Communion was no light topic for the reformers. That’s why I’ve enjoyed reading some of Calvin’s writings on the subject. While there is a heavy emphasis on personal examination prior to coming to the table, I enjoyed finding the assurance that even our self examination is to be found wanting and that, eventually, we just have to come in faith and receive the gift of God in the table. Despite our weakness, he bids us come. In The Manner of Celebrating the Lord’s Supper Calvin puts it this way (emphasis mine):

Next, let us not be ungrateful to the infinite goodness of our Saviour, who displays all his riches and blessings at this table, in order to dispense them to us; for, in giving himself to us, he bears testimony to us that all which he has is ours. Moreover, let us receive this sacrament as a pledge that the virtue of his death and passion is imputed to us for righteousness, just as if we had suffered it in our own persons. Let us not be so perverse as to keep back when Jesus Christ invites us so gently by his word; but while reflecting on the dignity of the precious gift which he gives us, let us present ourselves to him with ardent zeal, in order that he may make us capable of receiving him.
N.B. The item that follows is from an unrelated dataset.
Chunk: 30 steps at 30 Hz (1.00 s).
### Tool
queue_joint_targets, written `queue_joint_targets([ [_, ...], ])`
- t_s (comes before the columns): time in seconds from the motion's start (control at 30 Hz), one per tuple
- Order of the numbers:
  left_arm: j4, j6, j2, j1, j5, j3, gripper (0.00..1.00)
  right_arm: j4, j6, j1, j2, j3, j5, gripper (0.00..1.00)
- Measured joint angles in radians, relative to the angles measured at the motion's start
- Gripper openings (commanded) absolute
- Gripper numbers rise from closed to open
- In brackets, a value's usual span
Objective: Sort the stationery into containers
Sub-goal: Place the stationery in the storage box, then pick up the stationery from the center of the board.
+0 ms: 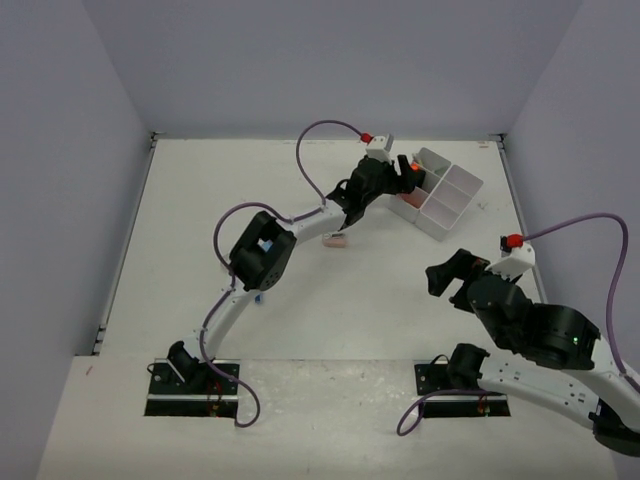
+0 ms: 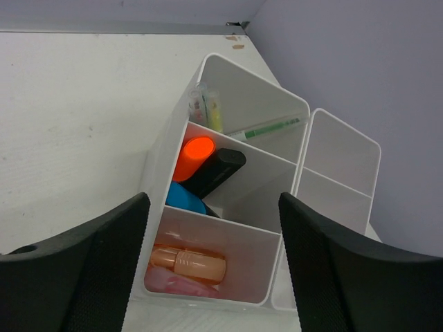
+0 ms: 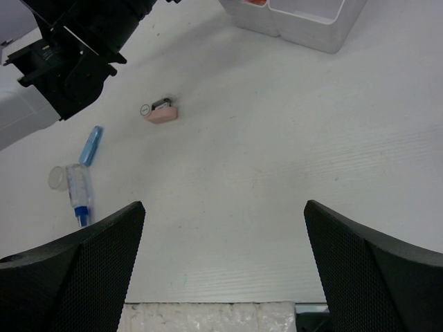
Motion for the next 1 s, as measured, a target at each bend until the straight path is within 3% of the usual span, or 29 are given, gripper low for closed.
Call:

John Calvin and Henry Beveridge, Tracts Relating to the Reformation, Volume 2 (Bellingham, WA: Logos Research Systems, Inc., 2009), 121.
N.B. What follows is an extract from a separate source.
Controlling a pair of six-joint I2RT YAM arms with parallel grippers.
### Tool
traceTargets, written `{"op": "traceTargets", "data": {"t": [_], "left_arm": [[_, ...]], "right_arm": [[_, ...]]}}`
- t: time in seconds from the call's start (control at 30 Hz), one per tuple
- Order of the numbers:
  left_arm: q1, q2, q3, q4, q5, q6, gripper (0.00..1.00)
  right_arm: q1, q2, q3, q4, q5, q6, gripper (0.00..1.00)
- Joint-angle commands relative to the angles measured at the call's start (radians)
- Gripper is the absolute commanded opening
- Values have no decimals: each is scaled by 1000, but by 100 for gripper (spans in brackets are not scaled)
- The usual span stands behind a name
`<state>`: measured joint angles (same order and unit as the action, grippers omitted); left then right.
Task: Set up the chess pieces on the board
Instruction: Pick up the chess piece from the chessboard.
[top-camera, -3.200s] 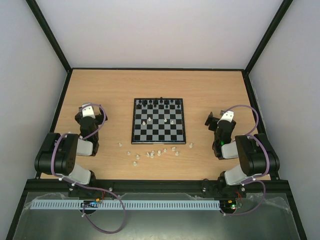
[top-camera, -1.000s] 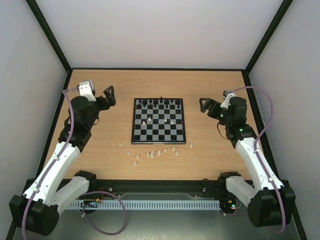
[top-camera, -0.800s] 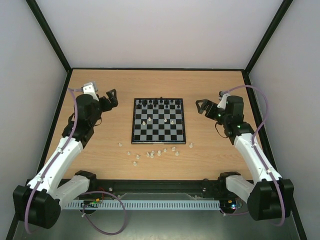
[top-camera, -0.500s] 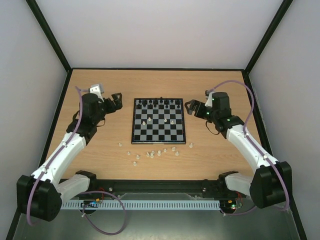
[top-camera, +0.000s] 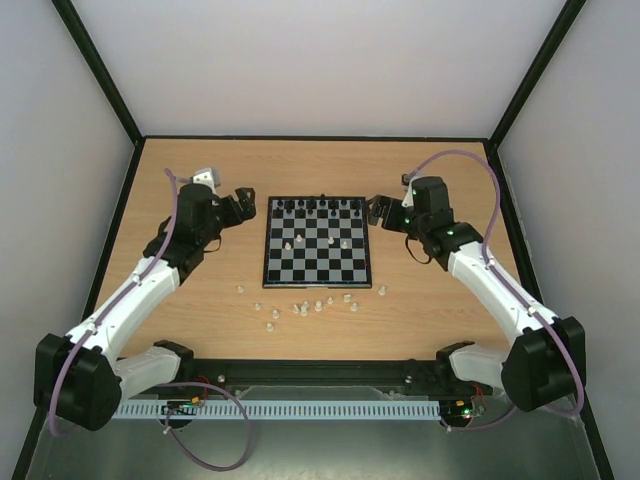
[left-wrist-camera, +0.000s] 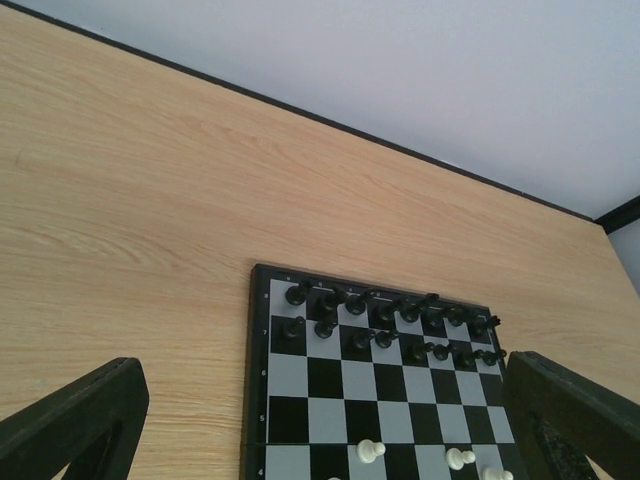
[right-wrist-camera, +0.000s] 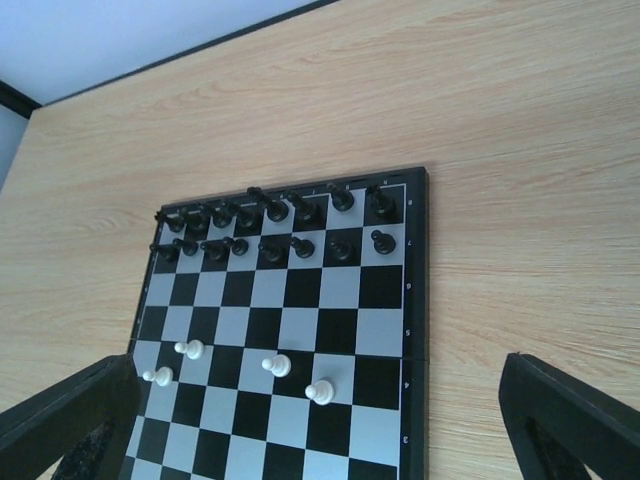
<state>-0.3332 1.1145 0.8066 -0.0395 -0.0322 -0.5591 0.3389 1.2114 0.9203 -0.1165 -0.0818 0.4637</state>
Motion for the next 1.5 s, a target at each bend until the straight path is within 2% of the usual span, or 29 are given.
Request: {"op": "traceTargets", "data": {"t": [0.0,0.13,0.3,0.57,0.8,0.97,1.23,1.47], "left_arm": [[1,39,21,-38,8,-13,99],[-19,39,-58,28,8,-18,100],[-35,69,-58,13,-27,-11,100],[-52,142,-88,49,-42,-13,100],[-86,170,-72,39,-88,-6,100],[-97,172,-68,36,-107,-4,99],[-111,198,-57,31,-114,-6,100],[-113,198,-52,24,-121,-5,99]], "right_arm": [[50,37,8,-45,64,-21,97],[99,96,11,-45,151,-24,90],[162,196,36,-62,255,-39,79],[222,373,113,-57,271,-44,53],[293,502,207,-85,329,-62,39],[321,549,238,-118,394,-69,34],[327,594,256,-142,400,-69,22],[327,608,250,-148,380,-67,21]]}}
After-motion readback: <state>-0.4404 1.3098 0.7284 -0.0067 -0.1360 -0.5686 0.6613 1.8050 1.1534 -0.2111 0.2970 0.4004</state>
Of Confidence in the Forgiveness of Sins

John Calvin wrote against the Adultero-German Intrim in his tract The True Method for Giving Peace to Christendom and Reforming the Church. However, there is still some really great stuff in there . For instance, there is a great reminder to the church throughout all time the confidence which the have in the powerful blood of Christ. (emphasis mine)

“Then care must be taken that we do not either make men too secure and confident in themselves, or drive them by anxious doubting to despair. Wherefore, since Paul says, (Gal. 2.,) that he was indeed conscious of no sin, but yet by this was not justified, man cannot believe that his sins are forgiven without a doubt of his own weakness or indisposition. But although he ought not to boast in himself, he is not to be so terrified as to doubt the promises of God, and the efficacy of the death and resurrection of Christ, and despair of obtaining the forgiveness of sins and salvation. All hope, and the assurance of all confidence, ought to be in the precious blood of Christ, which was shed because of us and our salvation. In him alone we both can with certainty, and we ought, to breathe and confide, having the confirmation of the Holy Spirit, who bears witness with our spirit that we are the children of God.

John Calvin and Hendry Beveridge, Tracts Relating to the Reformation, Volume 3 (Bellingham, WA: Logos Research Systems, Inc., 2009), 201-02.